▸ **WHAT IS BEING ASKED**
When you reach the line that contains "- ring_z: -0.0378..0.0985" in the data below, start reproducing lines exactly, and stop after the line that contains "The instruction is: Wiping".

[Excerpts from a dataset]
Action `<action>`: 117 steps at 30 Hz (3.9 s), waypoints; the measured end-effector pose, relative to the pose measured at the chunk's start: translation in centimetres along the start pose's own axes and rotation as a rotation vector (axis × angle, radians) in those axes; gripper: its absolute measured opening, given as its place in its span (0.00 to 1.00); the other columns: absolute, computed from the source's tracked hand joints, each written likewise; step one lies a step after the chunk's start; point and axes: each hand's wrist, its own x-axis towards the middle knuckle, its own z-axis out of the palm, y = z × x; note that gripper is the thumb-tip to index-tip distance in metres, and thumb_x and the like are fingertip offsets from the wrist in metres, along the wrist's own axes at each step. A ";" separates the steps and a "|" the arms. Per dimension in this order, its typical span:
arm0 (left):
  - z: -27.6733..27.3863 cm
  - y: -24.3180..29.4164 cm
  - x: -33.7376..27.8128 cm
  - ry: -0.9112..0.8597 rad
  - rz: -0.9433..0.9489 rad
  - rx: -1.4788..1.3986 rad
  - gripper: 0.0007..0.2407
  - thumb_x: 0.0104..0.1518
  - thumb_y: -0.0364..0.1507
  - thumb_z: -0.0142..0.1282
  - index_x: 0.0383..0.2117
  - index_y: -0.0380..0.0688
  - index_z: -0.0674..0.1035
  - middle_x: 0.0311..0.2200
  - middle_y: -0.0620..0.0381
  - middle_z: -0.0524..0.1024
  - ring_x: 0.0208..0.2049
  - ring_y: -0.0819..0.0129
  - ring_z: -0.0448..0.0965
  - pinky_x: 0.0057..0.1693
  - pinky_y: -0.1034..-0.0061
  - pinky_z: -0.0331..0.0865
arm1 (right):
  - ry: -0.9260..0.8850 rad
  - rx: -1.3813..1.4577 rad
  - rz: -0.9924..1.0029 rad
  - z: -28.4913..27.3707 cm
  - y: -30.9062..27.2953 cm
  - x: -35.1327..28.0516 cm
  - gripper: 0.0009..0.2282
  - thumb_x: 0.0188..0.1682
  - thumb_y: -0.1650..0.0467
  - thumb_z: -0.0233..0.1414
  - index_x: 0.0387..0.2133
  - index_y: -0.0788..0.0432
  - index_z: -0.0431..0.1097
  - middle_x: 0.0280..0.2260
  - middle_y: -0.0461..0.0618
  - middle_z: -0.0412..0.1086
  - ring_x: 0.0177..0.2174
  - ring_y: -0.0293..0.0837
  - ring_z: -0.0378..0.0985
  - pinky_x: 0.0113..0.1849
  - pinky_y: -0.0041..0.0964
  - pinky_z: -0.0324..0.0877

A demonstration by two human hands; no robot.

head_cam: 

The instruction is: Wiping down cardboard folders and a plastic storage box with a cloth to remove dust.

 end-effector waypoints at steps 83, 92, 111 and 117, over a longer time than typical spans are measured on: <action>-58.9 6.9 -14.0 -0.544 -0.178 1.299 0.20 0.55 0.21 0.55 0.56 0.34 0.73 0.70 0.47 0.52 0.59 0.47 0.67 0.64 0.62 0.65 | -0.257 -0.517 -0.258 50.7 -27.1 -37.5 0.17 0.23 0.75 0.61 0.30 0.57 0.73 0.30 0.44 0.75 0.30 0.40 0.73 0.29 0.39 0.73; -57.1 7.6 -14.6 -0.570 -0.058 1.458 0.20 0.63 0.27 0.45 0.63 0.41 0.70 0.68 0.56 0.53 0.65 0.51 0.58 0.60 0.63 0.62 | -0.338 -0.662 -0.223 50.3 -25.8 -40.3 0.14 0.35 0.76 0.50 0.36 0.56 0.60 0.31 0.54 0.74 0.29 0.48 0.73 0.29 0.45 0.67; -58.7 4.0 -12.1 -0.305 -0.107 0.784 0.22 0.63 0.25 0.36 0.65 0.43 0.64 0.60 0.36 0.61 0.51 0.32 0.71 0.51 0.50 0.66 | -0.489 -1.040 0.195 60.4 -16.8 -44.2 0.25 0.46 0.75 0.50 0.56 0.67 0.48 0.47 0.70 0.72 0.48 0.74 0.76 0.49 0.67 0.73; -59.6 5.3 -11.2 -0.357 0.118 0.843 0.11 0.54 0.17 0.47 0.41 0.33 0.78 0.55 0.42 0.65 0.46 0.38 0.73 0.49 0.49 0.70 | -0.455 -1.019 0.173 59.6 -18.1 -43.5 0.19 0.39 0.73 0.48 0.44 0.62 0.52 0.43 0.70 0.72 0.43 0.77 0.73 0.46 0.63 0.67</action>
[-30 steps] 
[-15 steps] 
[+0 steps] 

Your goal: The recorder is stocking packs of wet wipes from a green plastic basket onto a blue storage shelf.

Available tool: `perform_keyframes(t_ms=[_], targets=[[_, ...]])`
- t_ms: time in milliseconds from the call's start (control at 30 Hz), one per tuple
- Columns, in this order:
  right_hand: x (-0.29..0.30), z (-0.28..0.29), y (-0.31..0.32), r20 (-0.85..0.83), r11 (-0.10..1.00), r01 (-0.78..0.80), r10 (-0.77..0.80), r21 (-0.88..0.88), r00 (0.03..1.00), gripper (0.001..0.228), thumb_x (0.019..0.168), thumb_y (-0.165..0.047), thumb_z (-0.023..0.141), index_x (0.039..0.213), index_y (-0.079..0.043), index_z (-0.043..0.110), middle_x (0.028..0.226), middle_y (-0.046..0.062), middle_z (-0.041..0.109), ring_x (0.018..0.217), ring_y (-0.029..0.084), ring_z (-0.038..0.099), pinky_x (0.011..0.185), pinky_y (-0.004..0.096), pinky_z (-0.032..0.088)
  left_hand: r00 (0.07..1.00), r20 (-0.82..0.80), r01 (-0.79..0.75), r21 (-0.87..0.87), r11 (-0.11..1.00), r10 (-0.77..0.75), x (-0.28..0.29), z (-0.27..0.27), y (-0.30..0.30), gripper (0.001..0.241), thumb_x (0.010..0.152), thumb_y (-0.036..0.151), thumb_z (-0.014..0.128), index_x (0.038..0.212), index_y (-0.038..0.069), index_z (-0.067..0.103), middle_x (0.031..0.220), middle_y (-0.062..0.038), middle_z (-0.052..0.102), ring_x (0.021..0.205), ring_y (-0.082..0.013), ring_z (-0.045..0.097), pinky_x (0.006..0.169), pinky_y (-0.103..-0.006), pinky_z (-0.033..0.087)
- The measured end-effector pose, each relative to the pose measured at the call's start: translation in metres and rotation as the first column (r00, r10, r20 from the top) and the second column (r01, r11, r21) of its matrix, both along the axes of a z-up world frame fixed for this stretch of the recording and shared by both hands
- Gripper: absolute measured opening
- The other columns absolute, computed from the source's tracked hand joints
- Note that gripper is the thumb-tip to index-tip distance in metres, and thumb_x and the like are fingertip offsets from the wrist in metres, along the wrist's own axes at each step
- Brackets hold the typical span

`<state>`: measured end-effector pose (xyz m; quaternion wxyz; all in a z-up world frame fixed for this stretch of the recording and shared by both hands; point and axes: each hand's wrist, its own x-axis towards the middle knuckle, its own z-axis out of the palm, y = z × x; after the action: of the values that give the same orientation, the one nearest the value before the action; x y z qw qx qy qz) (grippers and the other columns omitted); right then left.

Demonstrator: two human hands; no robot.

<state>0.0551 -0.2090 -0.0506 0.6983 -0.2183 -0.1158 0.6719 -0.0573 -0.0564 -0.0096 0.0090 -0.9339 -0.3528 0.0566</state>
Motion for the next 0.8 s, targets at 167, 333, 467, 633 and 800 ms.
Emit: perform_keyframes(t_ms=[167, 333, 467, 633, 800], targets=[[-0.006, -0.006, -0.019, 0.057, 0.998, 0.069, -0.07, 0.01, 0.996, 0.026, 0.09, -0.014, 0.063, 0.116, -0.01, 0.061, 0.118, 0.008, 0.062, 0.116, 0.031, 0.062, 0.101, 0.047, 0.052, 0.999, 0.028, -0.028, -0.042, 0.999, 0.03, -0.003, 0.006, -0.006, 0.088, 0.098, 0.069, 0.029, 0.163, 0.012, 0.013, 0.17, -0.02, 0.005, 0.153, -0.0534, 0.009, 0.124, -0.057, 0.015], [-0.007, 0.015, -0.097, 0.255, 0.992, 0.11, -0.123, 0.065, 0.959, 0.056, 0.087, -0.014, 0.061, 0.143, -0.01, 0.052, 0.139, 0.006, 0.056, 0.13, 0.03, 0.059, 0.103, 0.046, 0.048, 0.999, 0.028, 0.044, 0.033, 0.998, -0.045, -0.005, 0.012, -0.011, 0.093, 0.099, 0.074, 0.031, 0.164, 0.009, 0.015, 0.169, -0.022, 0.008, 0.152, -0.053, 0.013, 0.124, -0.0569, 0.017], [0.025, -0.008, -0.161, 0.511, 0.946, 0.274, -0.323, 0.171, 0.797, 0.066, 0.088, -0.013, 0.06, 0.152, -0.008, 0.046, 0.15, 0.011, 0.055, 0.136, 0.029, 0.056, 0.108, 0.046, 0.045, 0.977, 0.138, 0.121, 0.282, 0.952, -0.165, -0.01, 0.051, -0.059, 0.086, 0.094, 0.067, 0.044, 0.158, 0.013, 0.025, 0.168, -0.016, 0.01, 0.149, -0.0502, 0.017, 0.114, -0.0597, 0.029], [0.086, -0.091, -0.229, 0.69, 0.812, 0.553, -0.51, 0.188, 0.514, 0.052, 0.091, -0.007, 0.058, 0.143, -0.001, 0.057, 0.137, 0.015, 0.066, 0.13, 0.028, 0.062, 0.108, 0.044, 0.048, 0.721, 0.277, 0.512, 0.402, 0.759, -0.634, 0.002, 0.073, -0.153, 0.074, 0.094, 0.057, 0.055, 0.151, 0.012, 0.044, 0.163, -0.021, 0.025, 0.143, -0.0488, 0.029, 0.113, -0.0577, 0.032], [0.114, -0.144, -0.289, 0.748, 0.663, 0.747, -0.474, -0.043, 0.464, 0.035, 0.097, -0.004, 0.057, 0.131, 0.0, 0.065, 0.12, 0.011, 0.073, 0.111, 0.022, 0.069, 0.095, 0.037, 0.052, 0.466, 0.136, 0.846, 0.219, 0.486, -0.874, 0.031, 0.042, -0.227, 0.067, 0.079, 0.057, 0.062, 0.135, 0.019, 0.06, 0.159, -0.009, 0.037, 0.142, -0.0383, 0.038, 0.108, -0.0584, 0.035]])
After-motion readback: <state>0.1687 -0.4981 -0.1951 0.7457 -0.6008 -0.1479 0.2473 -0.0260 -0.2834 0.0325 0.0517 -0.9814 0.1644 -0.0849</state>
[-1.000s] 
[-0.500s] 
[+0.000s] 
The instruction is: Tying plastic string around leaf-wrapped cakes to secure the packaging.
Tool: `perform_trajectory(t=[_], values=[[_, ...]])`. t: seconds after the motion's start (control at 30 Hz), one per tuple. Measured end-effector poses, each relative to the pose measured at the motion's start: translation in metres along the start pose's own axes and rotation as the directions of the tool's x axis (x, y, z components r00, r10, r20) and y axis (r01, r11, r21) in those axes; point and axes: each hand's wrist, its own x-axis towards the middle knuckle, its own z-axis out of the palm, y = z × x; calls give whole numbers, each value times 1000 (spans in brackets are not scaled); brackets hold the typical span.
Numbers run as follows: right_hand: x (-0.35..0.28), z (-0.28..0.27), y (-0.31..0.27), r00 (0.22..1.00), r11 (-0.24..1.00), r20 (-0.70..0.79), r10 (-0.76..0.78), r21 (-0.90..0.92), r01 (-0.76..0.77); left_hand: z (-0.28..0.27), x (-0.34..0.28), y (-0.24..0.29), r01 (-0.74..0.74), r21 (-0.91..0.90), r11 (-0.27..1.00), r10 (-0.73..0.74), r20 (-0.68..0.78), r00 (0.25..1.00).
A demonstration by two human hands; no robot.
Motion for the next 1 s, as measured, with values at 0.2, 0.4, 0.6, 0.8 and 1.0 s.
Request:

▸ **EXERCISE SOLUTION**
  - ring_z: -0.0378..0.0985
  - pinky_x: 0.0113..0.1849
  - pinky_y: -0.0041..0.0964
  - pinky_z: -0.0324..0.0877

A demonstration by two human hands; no robot.

head_cam: 

The instruction is: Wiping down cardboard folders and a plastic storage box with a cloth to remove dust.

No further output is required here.